## [Exercise]
One figure is the expected answer: how many lines in the listing contain "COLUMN".

## [Data]
· · · · ·
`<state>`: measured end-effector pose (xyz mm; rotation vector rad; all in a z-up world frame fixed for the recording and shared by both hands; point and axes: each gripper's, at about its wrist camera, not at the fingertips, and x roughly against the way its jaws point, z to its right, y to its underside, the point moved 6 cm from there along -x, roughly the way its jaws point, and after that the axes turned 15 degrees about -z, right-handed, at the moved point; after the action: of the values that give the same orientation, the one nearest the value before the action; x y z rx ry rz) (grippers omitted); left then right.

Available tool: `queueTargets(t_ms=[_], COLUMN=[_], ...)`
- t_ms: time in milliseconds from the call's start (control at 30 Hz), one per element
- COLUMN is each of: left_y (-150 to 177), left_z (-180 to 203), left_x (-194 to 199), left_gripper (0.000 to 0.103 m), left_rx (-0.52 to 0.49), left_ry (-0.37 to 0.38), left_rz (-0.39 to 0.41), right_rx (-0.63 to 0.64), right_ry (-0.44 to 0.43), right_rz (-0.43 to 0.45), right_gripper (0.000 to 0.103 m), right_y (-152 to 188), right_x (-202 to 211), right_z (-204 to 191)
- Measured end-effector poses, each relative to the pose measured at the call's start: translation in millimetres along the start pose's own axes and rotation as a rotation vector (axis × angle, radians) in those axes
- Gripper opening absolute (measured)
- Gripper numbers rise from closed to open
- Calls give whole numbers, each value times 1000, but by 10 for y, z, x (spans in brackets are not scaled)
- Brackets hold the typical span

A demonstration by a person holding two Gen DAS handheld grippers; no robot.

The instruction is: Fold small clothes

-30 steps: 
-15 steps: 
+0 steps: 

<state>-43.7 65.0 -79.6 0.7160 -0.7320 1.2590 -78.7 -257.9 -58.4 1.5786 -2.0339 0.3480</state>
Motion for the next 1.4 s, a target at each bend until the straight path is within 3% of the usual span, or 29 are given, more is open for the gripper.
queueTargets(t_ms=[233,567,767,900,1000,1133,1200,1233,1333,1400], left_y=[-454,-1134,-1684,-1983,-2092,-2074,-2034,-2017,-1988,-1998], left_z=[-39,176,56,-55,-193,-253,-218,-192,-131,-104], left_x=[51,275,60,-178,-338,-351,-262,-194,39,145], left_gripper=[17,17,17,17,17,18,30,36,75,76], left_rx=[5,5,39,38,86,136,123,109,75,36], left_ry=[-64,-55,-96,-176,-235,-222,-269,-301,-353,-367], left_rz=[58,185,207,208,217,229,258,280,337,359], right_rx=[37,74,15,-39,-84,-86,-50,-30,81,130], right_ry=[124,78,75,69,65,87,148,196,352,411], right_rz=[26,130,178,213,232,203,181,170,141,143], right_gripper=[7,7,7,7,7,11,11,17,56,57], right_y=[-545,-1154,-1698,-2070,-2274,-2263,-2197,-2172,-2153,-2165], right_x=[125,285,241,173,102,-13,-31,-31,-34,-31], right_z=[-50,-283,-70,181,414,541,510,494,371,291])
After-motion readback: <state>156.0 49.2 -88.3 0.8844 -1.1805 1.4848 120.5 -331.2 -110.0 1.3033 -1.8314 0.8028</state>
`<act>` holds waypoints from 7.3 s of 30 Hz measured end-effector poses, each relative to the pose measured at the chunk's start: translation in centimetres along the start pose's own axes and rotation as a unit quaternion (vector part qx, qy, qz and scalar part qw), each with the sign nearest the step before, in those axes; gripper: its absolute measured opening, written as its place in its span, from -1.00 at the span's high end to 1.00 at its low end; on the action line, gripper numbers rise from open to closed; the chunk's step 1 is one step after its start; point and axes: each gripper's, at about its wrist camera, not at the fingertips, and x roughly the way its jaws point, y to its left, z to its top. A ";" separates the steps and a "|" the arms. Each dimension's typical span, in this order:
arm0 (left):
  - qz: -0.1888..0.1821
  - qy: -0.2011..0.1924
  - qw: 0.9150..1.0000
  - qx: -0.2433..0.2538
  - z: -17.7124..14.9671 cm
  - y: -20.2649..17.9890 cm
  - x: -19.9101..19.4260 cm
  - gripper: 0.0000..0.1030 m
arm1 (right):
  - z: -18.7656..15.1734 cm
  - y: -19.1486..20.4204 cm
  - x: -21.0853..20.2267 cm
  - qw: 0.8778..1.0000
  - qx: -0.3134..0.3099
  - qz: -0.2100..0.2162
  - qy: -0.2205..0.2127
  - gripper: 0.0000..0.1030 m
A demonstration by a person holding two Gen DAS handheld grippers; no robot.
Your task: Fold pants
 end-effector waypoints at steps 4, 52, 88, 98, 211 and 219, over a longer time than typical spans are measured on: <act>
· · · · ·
## [Solution for this exercise]
2